1. An arrangement in a telecommunications system comprising a cover, and a connection block fitted in said cover so that a complete connecting means is obtained, which can be connected to the front edge of a circuit board or in the back plane of a rack containing circuit boards, the connection block having holes normally utilized for receiving screws to attach the cover to the block, said cover being provided with guiding pins guidably receiving the block in the cover via the holes provided in the block normally used for screws, said cover including resilient end walls including bosses projecting inwardly into the cover, said bosses snap-engaging edges of the connection block with the block inserted into the cover, said cover further including a rear wall from which said resilient end walls project, and upper and lower walls connected to said end walls and rear wall, said cover being provided with slits to provide said end walls with the resilience thereof to enable the bosses to snap-engage the edges of the connection block.
2. The arrangement as claimed in claim 1 wherein said slits are arranged in pairs for each end wall, the slits in each pair being on opposite sides of the respective bosses on the associated end walls.
3. The arrangement as claimed in claim 2 wherein said slits are provided between the end walls and the upper and lower walls.
4. The arrangement as claimed in claim 3 wherein said end walls have free edges extending along the length of the end walls and said bosses are spaced from the free edges of the respective end walls.
5. The arrangement as claimed in claim 4 wherein said cover includes a further wall adjacent each end wall, said projections being located on the further walls, said pins being located between respective end walls and further walls.
6. The arrangement as claimed in claim 1 wherein said cover is provided with holes which are externally accessible for removing the cover from the block with a tool.
7. The arrangement as claimed in claim 1 wherein rear wall has a length substantially greater than said end walls.
8. The arrangement as claimed in claim 1 wherein said bosses project into adjacent spaced relation with said guiding pins to permit the block to engage over said pins and be inserted into the cover whereupon the bosses snap-engage the block.
9. The arrangement as claimed in claim 1 wherein said bosses have sloped faces to provide the snap-engagement with the connection block.
10. The arrangement as claimed in claim 1 comprising stop projections on said cover for defining a fully inserted position for the block in the cover.
11. The arrangement as claimed in claim 1 wherein said bosses are substantially centrally located on said end walls.
The invention relates to an arrangement in a telecommunications system for fitting a connection block in a cover so that a complete connecting means is obtained which can be connected to the front edge of a circuit board or in the back plane of a rack containing circuit boards.
In the Philips (Netherlands) data handbook from April 1978, Components and Materials, part 10, Connectors, there is shown under the catalogue number 433202625920 a typical example of how a connection block is attached in a cover by means of a plurality of screws.
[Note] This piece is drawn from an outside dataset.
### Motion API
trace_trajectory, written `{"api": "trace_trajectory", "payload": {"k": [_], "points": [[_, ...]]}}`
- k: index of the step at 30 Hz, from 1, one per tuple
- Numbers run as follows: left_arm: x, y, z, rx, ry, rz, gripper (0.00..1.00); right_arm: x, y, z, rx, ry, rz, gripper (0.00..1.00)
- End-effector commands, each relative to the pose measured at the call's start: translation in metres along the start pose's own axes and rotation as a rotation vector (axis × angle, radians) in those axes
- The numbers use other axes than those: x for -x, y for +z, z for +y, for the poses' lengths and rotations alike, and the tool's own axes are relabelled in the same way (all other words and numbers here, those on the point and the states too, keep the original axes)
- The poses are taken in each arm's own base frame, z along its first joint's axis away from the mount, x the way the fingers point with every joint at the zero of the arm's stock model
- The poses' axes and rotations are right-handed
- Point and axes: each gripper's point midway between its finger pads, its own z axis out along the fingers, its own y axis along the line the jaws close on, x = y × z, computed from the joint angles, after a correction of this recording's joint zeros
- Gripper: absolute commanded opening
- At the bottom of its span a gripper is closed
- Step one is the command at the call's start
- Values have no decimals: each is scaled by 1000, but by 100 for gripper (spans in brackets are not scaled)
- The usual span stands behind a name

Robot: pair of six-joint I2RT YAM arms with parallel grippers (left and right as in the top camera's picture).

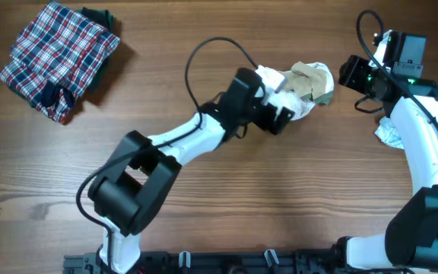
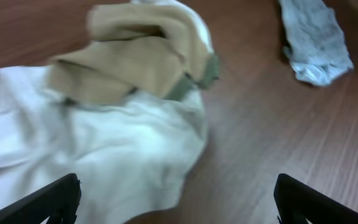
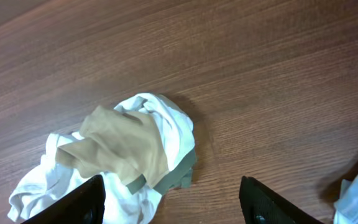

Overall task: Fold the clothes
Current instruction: 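Reach the left gripper to the white t-shirt and grasp its edge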

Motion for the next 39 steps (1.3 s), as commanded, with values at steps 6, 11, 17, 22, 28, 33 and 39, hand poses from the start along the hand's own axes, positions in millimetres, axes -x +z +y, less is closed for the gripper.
{"api": "trace_trajectory", "payload": {"k": [6,11,17,22,28,33,39], "points": [[10,4,-5,27,44,-26,40,4,-2,4,17,-22,-8,70],[24,2,7,103,55,-87,4,5,-2,3,14,-23,-11,69],[30,5,3,103,68,-117,4,5,-2,3,10,-22,-12,70],[12,18,28,209,53,-90,4,3,-2,2,9,-21,-3,69],[-3,30,43,253,49,-74,4,0,-2,2,6,-19,10,69],[-4,37,49,267,51,-100,4,-2,-2,1,5,-17,17,69],[-10,40,58,277,42,-94,4,-5,-3,11,59,-15,33,67]]}}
This is the most usual way in the art of fitting a connection block into a cover, the block being provided with rows of terminals to which wires are to be connected. The cover thereby serves as a protection for the terminals and wires.
In known embodiments, the problem occurs that the plastic material of the cover gradually cracks with repeated screwing or tightening with nuts in the material. A further problem is that when a complete connector, i.e. connection block and cover, is fitted to a circuit board and the cover needs to be removed, the whole connector must be removed so that the screws will be accessible, the electrical contact between board and connector thus being broken.
The arrangement in accordance with the invention solves the problem by the cover being so formed that a standardized connection block, e.g. of the type prescribed in DIN standard 41612 (IEC standard 130-14), is pushed into the cover and thereby obtains guiding by guiding pins in the cover through the screw holes in the block which are normally used for screwed attachment. The cover is provided with resilient end walls on which projecting bosses directed towards the interior of the cover are arranged. When the block is pushed into the cover, said end walls first deflect outwardly but reassume their original position when the block is pressed against the bottom of the cover, the bosses then snapping in over the edges of the short ends of the block to lock it to the cover. With the aid of a tool the cover can easily be removed from the block without interrupting the contact between the block and a connected circuit board. The advantages of the arrangement in accordance with the invention in relation to known arrangements is that apart from a stronger connector, there are also obtained large gains in time in fitting and removing the connector, due to the technically simple solution, which in turn give considerable economic advantages.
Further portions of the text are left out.